■ Work item
Pictures in the material below are to be left out, and only the lines from the line with "Whereabouts in the picture above is the left" up to and including the line with "Spot the grey tank" are to be written out exactly.
....
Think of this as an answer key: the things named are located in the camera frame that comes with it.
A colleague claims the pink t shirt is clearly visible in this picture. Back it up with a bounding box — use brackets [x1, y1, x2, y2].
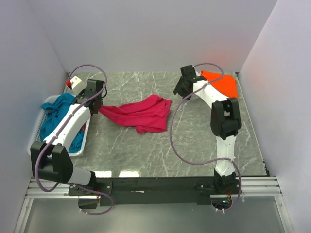
[99, 94, 172, 133]

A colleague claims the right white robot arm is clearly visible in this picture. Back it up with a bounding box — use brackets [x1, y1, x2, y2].
[173, 65, 242, 194]

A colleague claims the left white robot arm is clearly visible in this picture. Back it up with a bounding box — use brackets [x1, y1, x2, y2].
[30, 79, 106, 195]

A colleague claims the folded orange t shirt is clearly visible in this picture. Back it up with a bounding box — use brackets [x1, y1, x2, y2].
[201, 70, 239, 99]

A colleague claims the blue t shirt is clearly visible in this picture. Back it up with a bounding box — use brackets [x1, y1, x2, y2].
[39, 93, 86, 156]

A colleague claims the black base beam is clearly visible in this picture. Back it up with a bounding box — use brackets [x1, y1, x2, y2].
[68, 176, 242, 210]

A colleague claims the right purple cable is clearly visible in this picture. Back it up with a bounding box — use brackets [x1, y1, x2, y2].
[169, 63, 242, 212]

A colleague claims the aluminium frame rail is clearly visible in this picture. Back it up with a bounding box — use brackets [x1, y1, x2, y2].
[15, 177, 293, 233]

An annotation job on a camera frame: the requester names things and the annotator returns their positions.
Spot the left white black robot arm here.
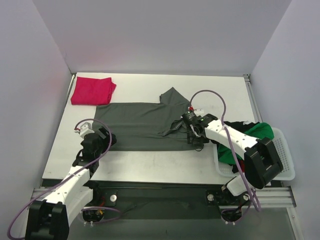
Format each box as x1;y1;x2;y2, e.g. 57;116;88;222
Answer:
25;123;117;240

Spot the folded red t shirt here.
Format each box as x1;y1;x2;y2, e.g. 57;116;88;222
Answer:
70;76;117;106

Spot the green t shirt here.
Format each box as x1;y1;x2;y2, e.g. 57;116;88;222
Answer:
220;121;274;162

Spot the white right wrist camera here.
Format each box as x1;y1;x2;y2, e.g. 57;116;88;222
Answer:
188;107;205;116

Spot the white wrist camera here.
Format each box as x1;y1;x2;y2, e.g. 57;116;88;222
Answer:
74;122;94;139
188;107;205;116

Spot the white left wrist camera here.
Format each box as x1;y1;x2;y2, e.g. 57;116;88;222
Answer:
74;122;94;139

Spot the white perforated plastic basket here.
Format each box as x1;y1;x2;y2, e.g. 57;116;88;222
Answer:
213;127;296;181

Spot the grey t shirt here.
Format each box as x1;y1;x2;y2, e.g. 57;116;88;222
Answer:
93;88;199;151

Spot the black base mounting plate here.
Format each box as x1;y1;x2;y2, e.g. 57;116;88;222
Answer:
82;181;249;223

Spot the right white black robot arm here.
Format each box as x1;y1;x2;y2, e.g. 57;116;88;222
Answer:
171;110;284;204

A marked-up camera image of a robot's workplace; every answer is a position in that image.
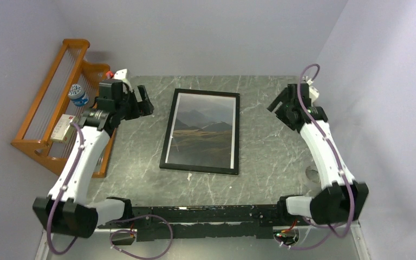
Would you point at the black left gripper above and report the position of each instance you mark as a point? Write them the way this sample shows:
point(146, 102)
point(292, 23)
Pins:
point(141, 109)

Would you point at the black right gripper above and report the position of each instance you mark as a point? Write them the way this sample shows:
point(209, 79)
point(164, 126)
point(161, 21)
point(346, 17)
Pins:
point(283, 97)

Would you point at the landscape photo print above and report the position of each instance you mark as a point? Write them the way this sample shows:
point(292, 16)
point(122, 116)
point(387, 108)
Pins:
point(202, 131)

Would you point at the wooden picture frame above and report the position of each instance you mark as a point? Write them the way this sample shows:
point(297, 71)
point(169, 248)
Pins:
point(201, 132)

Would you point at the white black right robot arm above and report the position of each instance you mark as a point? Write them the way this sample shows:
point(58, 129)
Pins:
point(341, 197)

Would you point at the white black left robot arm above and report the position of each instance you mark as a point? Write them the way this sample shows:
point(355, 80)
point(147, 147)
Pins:
point(64, 210)

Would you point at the blue white round tub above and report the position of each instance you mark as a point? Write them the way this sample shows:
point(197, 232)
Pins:
point(78, 95)

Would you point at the orange wooden rack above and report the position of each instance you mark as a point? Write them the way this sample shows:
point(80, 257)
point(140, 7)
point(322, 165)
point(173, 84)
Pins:
point(51, 102)

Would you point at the white red small box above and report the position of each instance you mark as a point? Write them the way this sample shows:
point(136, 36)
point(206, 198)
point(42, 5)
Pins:
point(63, 130)

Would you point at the clear tape roll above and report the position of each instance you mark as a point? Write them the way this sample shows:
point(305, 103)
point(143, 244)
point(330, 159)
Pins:
point(311, 175)

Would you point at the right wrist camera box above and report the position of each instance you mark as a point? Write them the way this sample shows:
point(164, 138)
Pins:
point(313, 92)

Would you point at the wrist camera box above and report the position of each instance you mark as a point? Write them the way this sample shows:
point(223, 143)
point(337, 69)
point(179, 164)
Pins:
point(313, 92)
point(123, 75)

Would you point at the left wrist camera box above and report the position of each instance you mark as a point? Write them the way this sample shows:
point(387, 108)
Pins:
point(123, 75)

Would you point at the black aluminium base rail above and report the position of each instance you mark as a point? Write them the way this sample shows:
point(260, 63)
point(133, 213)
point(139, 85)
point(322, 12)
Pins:
point(160, 222)

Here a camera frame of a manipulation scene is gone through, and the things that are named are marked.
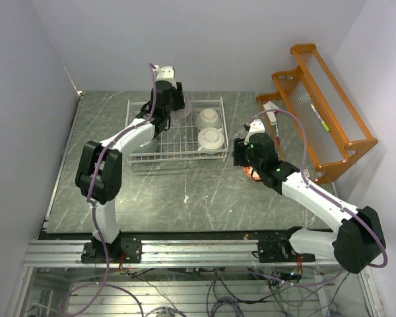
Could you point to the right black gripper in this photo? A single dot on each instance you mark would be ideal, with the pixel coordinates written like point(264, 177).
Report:
point(239, 149)

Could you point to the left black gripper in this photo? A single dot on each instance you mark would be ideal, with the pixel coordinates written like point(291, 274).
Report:
point(179, 94)

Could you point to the purple striped bowl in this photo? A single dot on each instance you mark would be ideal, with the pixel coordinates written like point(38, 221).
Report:
point(184, 112)

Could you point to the red orange patterned bowl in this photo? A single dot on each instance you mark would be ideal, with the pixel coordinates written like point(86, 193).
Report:
point(251, 173)

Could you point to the white wire dish rack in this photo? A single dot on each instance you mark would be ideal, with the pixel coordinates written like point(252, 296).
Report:
point(180, 141)

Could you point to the grey blue bowl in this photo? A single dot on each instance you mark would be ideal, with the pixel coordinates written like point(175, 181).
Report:
point(150, 147)

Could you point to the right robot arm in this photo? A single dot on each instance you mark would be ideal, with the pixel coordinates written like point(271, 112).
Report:
point(355, 237)

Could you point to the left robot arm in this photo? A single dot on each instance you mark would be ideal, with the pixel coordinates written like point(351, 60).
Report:
point(99, 173)

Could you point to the orange wooden shelf rack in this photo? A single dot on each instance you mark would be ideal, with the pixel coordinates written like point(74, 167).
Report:
point(312, 82)

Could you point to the green patterned bowl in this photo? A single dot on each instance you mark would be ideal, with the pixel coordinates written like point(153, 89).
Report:
point(208, 118)

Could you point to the white red small box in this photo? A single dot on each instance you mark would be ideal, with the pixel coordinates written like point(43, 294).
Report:
point(273, 109)

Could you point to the marker pen on shelf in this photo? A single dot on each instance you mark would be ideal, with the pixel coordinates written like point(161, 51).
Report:
point(318, 115)

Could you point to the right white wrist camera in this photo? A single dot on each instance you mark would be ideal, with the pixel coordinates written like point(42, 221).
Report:
point(253, 128)

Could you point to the white handled bowl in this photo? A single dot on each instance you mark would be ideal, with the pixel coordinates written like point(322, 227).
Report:
point(210, 139)

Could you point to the aluminium mounting rail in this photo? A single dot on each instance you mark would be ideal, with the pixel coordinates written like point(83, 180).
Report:
point(152, 253)

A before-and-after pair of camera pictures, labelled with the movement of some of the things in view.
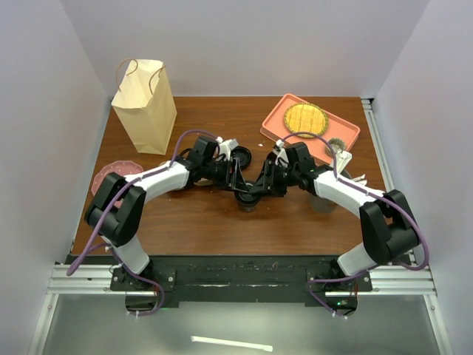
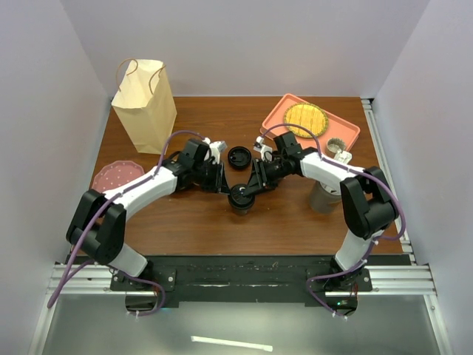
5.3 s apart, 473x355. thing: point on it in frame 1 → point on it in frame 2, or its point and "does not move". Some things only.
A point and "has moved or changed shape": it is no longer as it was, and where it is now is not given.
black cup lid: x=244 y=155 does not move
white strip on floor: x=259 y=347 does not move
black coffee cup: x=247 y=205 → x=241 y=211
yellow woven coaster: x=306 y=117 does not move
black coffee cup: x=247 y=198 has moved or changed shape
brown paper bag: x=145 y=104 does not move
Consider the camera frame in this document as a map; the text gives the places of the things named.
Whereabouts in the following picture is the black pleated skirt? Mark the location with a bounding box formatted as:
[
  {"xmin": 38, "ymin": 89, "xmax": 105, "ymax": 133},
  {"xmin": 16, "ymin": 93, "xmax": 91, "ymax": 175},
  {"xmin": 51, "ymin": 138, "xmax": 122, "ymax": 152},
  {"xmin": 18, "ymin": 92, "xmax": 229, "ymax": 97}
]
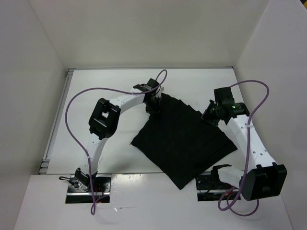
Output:
[{"xmin": 131, "ymin": 94, "xmax": 237, "ymax": 190}]

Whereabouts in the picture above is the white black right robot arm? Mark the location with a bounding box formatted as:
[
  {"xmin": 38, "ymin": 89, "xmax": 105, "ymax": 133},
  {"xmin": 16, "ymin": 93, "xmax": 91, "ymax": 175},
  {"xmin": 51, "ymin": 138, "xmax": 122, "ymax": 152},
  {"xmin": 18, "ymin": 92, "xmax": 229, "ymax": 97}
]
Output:
[{"xmin": 202, "ymin": 87, "xmax": 287, "ymax": 201}]

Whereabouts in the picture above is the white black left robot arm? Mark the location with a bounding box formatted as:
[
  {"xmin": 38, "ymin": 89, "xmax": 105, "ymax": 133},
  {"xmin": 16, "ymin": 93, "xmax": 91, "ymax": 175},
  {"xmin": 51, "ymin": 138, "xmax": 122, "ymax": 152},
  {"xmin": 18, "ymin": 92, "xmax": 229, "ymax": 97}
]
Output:
[{"xmin": 75, "ymin": 79, "xmax": 162, "ymax": 192}]

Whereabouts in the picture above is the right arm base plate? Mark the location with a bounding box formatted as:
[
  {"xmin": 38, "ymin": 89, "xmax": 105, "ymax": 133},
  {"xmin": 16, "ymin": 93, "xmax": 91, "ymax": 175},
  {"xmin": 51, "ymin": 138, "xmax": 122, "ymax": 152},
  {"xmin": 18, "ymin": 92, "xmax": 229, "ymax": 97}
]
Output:
[{"xmin": 195, "ymin": 172, "xmax": 232, "ymax": 202}]

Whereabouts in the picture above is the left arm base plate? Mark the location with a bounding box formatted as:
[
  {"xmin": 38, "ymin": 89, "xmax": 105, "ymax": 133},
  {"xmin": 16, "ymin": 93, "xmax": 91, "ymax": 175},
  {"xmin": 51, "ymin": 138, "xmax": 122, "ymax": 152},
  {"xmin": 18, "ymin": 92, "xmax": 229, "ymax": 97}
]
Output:
[{"xmin": 62, "ymin": 174, "xmax": 111, "ymax": 204}]

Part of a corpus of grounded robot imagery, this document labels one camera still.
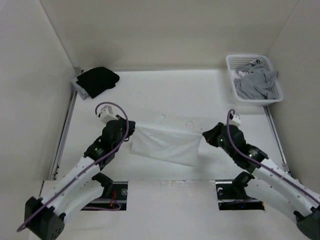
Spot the white tank top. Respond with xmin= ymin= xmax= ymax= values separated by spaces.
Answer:
xmin=130 ymin=122 xmax=202 ymax=167

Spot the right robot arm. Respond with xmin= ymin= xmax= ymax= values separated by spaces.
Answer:
xmin=202 ymin=122 xmax=320 ymax=240

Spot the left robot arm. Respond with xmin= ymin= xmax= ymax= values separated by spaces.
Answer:
xmin=19 ymin=116 xmax=136 ymax=240

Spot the folded grey tank top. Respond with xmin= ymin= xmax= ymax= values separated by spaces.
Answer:
xmin=71 ymin=77 xmax=90 ymax=100

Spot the folded black tank top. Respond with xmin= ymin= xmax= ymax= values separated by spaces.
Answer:
xmin=77 ymin=67 xmax=120 ymax=99

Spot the grey tank top in basket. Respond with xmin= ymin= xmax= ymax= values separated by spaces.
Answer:
xmin=233 ymin=59 xmax=277 ymax=100

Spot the white plastic basket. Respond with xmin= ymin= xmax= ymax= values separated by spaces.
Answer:
xmin=225 ymin=54 xmax=284 ymax=106

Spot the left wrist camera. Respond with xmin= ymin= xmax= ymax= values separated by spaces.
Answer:
xmin=97 ymin=105 xmax=118 ymax=124

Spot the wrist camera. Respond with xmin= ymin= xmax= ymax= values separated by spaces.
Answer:
xmin=229 ymin=112 xmax=242 ymax=127
xmin=97 ymin=105 xmax=118 ymax=124

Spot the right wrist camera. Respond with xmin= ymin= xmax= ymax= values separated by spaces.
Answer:
xmin=229 ymin=112 xmax=242 ymax=127

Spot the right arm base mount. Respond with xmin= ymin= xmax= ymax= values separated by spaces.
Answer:
xmin=215 ymin=172 xmax=265 ymax=211

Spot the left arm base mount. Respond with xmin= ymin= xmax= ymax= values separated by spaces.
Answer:
xmin=82 ymin=173 xmax=129 ymax=211

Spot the left metal table rail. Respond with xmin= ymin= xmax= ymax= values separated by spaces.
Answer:
xmin=45 ymin=84 xmax=77 ymax=180

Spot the metal table rail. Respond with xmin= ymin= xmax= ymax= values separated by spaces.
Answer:
xmin=45 ymin=84 xmax=77 ymax=180
xmin=263 ymin=106 xmax=291 ymax=175

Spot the right metal table rail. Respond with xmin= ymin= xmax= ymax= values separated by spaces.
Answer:
xmin=263 ymin=106 xmax=291 ymax=175

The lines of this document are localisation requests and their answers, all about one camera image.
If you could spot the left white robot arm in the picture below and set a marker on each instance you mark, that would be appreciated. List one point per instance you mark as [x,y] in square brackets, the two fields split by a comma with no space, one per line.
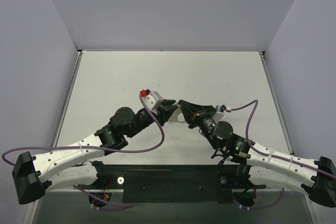
[35,175]

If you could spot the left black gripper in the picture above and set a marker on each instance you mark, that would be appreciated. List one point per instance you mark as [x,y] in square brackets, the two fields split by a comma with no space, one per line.
[161,111]

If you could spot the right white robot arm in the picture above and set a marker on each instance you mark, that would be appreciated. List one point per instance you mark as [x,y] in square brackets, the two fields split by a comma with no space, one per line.
[258,164]

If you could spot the aluminium table frame rail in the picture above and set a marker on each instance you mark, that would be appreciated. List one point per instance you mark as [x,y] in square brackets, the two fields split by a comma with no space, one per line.
[31,208]

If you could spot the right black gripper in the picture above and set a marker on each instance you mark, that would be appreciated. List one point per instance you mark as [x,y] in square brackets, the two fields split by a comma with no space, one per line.
[197,116]

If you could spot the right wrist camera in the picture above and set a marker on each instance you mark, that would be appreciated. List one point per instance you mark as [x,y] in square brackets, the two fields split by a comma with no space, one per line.
[220,111]

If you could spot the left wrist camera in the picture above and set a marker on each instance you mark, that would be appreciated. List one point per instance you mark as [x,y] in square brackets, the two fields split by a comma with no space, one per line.
[153,99]

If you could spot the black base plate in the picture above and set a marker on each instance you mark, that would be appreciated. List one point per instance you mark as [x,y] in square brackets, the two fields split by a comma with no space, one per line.
[177,183]

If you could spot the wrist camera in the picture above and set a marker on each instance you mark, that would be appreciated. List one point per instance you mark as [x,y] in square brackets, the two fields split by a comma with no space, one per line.
[220,111]
[153,99]

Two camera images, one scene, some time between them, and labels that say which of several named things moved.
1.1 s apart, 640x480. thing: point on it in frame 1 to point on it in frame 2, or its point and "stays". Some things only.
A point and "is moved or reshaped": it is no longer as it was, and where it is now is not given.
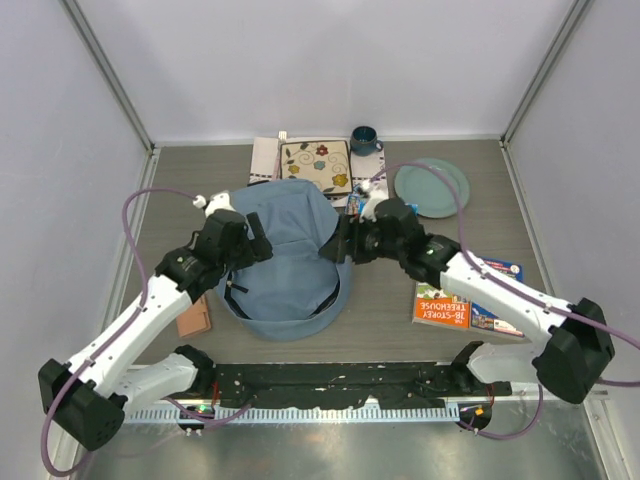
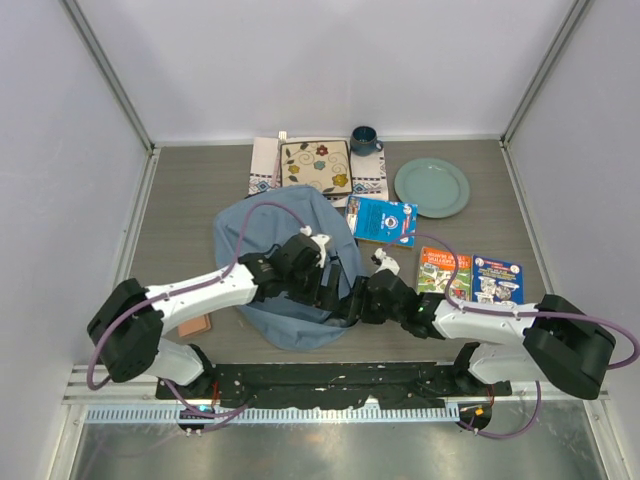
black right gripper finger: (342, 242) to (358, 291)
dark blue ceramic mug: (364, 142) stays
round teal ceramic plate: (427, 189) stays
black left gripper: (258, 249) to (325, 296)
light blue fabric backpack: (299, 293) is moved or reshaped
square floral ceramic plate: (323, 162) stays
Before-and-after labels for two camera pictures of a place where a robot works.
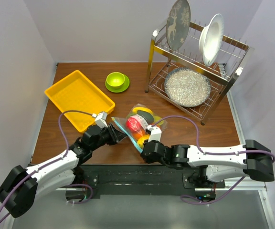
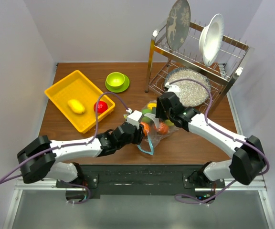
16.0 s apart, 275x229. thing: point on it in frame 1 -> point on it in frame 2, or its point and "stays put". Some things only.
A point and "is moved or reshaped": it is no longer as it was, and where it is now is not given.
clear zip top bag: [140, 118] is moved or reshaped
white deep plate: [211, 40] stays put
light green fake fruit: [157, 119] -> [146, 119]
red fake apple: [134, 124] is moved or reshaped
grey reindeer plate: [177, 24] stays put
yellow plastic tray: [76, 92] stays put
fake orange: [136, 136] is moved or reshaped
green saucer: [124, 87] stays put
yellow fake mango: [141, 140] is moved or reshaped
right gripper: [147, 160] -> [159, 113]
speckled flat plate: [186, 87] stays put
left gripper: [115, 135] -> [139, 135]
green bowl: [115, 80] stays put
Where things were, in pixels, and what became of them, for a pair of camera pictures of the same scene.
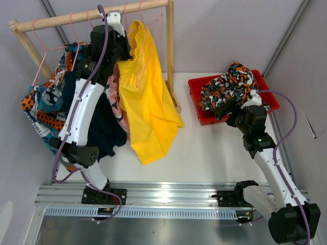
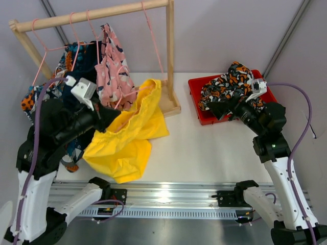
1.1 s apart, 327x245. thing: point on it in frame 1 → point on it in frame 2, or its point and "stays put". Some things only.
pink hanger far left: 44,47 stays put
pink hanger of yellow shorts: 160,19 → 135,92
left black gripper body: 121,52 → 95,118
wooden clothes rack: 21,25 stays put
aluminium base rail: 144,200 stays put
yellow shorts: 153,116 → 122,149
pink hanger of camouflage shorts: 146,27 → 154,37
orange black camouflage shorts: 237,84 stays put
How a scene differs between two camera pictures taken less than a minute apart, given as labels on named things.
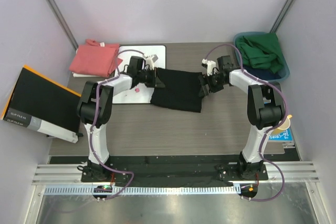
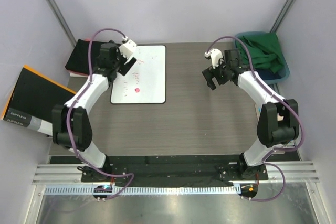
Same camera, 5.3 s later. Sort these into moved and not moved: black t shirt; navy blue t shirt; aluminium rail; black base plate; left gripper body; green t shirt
Moved: left gripper body; black t shirt
Not moved: aluminium rail; black base plate; green t shirt; navy blue t shirt
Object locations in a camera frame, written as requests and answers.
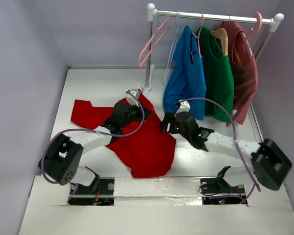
....
■ Result
Whereabouts in the picture above is the left arm base plate? Mark the location with a bounding box formatted as:
[
  {"xmin": 38, "ymin": 89, "xmax": 105, "ymax": 133},
  {"xmin": 16, "ymin": 93, "xmax": 91, "ymax": 175},
  {"xmin": 51, "ymin": 138, "xmax": 122, "ymax": 152},
  {"xmin": 18, "ymin": 92, "xmax": 229, "ymax": 97}
]
Output:
[{"xmin": 62, "ymin": 174, "xmax": 111, "ymax": 204}]

Part of a corpus of grounded robot imagery, this document labels one camera still.
Spot the white tank top. Respond with xmin= ymin= xmax= ymax= values separated by spaces.
Answer:
xmin=130 ymin=122 xmax=202 ymax=167

Spot the right robot arm. Respond with xmin= ymin= xmax= ymax= values separated by spaces.
Answer:
xmin=202 ymin=122 xmax=320 ymax=240

Spot the left robot arm. Respond with xmin= ymin= xmax= ymax= values separated by spaces.
Answer:
xmin=19 ymin=116 xmax=136 ymax=240

Spot the folded grey tank top. Respond with xmin= ymin= xmax= ymax= values separated by spaces.
Answer:
xmin=71 ymin=77 xmax=90 ymax=100

Spot the folded black tank top. Respond with xmin= ymin= xmax= ymax= values separated by spaces.
Answer:
xmin=77 ymin=67 xmax=120 ymax=99

Spot the grey tank top in basket. Respond with xmin= ymin= xmax= ymax= values separated by spaces.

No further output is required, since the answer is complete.